Two of the key factors in selecting roosts seemed to be the presence of bark on the snag, and a snag being taller than the trees immediately around it. The tall snags towering above the rest of the forest are in fall sun all day, and thus are probably warmer places for the bats to roost.
Different species of our bats here at TCSNA have different companionship preferences. While the little brown bat might roost in colonies up to several thousand, silver-haired bats are solitary roosters, except when a female is with her young.
What do bats eat?
The bats at TCSNA all eat insects. What kind depends upon the bat, of course, but bat food includes flies, midges, leaf-hoppers, gnats, moths, caddisflies, beetles, mayflies, wasps and mosquitos. Adult bats can eat up to 1000 to 1200 insects per hour. That’s about 1/3 to ½ of the bat’s body weight. This is the equivalent to an insect every 3 seconds! Yikes! That’s a lot of chasing, but bats sometimes fly into swarms of insects which probably helps a lot. Interestingly, bats can catch insects in their tail or wings, not just their mouths.

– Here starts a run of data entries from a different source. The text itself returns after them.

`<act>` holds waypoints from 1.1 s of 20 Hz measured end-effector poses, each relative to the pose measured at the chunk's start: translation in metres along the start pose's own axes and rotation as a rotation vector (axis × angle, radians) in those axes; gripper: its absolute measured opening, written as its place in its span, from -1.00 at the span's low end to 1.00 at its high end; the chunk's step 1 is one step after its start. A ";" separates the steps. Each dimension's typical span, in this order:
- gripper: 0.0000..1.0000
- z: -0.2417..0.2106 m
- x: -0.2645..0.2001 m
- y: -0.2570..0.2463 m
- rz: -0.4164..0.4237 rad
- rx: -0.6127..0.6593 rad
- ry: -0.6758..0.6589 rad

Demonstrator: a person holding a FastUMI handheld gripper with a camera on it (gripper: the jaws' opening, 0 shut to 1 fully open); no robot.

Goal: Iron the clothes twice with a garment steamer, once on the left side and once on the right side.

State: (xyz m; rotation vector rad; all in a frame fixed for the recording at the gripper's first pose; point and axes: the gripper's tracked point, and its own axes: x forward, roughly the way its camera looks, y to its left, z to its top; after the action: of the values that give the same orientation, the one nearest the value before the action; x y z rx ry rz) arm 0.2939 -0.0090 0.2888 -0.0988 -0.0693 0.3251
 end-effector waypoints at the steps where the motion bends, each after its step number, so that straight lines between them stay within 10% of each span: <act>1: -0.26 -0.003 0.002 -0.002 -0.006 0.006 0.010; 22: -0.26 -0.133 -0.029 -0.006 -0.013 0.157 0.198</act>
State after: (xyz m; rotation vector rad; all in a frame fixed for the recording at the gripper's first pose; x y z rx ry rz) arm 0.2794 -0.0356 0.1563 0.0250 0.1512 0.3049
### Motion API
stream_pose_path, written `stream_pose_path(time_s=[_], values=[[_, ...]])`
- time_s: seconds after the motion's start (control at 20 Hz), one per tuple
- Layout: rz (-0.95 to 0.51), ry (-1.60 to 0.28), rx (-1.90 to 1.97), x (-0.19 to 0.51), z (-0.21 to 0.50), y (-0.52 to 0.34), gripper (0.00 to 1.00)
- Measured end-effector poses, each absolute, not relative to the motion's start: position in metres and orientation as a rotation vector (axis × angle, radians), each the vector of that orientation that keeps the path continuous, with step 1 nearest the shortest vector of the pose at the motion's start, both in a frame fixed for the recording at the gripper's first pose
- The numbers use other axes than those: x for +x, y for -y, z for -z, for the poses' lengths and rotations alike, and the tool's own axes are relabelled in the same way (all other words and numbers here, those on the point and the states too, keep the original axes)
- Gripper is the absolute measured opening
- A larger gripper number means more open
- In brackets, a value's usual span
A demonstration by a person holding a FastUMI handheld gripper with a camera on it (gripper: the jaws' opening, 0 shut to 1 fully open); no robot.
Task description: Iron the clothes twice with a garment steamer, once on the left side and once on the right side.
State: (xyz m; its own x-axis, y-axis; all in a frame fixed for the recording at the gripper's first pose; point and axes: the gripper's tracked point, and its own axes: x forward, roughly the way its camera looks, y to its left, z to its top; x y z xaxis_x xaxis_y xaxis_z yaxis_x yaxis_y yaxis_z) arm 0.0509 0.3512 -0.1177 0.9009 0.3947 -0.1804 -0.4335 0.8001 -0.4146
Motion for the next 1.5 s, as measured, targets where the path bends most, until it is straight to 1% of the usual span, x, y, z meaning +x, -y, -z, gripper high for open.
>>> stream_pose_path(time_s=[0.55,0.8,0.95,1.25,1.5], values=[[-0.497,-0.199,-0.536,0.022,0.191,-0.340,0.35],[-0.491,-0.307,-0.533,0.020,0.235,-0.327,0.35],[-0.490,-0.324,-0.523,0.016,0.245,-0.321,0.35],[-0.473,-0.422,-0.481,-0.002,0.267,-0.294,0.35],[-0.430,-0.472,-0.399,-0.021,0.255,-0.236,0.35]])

When I first read this, I thought that adding that much body weight each night would make the bat too heavy to fly. Never fear, the bats have solved this problem. Bats can complete the processing of “food to feces” in 35-54 minutes!
Life cycle of bats
Males inseminate the females in the fall. However, the semen is held within the female, and the eggs are not fertilized until spring. The babies are born in June or July. Baby bats learn to fly within 3 weeks. Little brown bats live an average of 6 to 7 years, but the record is 31 years. Other species live an average of up to 20 years.
Bats are amazing creatures that play a vital role at TCSNA. As our forest naturally ages, there should be a greater number of snags providing more roosts. This could mean the bat population grows. Hopefully, these fascinating little critters will be with us for many generations to come.
*Perkins, J. Mark, John M. Barss and Joshua Peterson. 1990. Winter Records of Bats in Oregon and Washington. Northwestern Naturalist 71:59-62.